Similarly for 94: as I asked earlier. if the bit was not recognizable, how in the world a suit arose in the first place? And if it was, it's just as above: it can be recognized, so the question is - is it transformative enough? Does it belong to a very different market/area?

It's a real question: I'd like to understand why you feel these decisions should have been different (and I may end up agreeing with you :)) - but not in general terms, but specifically on why that bit of lifted music/lyrics should be considered an exception when my grandmother, upon hearing it, would have recognized it.

Also a standardisation of rules across different territories.

That would be great, and I think few would disagree. Unfortunately there is no central world government which allows this in practice. One of point of uniting is exactly so people has less complications to deal with.

Also a hard reset, based on new durations, of what's in and out of copyright.


I agree that current definition feels somewhat random. Life + 70 years in the US, innit? Why 70? Why not 100? It seems to be a bit tailored to life + expect life of direct children but I really have no idea. The challenge is, a bit as above, that any number would feel somewhat random. "Never" or "Forever" would be definitely more clear cut - but then again a consideration is probably to balance different principles - private property vs. shared benefit of future members of society.

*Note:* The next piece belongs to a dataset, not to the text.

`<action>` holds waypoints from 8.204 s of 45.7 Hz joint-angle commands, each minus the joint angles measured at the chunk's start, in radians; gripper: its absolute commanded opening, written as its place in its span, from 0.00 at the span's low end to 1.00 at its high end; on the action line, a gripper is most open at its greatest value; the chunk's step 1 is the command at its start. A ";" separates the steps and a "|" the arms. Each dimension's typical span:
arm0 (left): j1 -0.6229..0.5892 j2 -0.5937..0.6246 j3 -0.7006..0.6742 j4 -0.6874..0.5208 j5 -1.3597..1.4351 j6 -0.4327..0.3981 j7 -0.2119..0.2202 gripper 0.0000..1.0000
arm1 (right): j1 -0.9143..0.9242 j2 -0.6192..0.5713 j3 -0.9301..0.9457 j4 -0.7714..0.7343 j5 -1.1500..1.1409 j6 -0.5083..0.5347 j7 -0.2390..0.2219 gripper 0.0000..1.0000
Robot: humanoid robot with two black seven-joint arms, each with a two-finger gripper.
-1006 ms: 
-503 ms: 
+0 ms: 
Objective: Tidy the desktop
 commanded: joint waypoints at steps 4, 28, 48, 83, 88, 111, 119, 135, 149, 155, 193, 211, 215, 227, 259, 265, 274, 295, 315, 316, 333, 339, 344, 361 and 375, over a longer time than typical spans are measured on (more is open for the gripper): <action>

Currently we have stuff that has been in, our and now back in copyright.

Is this because of remastering?

Also get rid of the anti-circumvention passages in the DMCA - they're out of date, have never been effective, and actually have nothing to do with copyright.
Also, while we're at it, a blanket permission to take a back-up copy for personal use and the permission for format shifting of a legitimate purchase (i.e. ripping a CD).

This I find it odd. Now of course as a private consumer I'd like it and I can see why I would - say making backup of a CD would allow me not to have to re-buy the CD if it breaks.

But for a lot if not all physical products, part of the what you buy is the vessel itself. You are not sold the functionality in perpetuity, but a specific object which gives you the functionality, generally for a finite, if unforeseeable, period of time. If you buy a phone, you can make phone calls only so long it works - and electronics being what they are - you know that one sad day it will not work anymore and you'll need another one. There's a certain very large US company which bases a large part of its business model and earnings on exactly that idea.

The only difference is, for example, that content is information? But why should information be treated so different? Say who? It could of course, but it's not a given. As we all know after sweating and paying in a studio, information is not cheap to produce - just as a phone. It is obviously far more easy to duplicate, but why that property should make it ok to duplicate (so that while I have to buy a new phone in case it breaks, I don't have to buy another copy of the same CD)?

Other than, of course, that I'd like to have both a new instance of my phone and CD for free and never have to pay again after buying the first one :)

If we were shortening the durations as I proposed above, I'd also bring forward the reversion limit to 28 years as well.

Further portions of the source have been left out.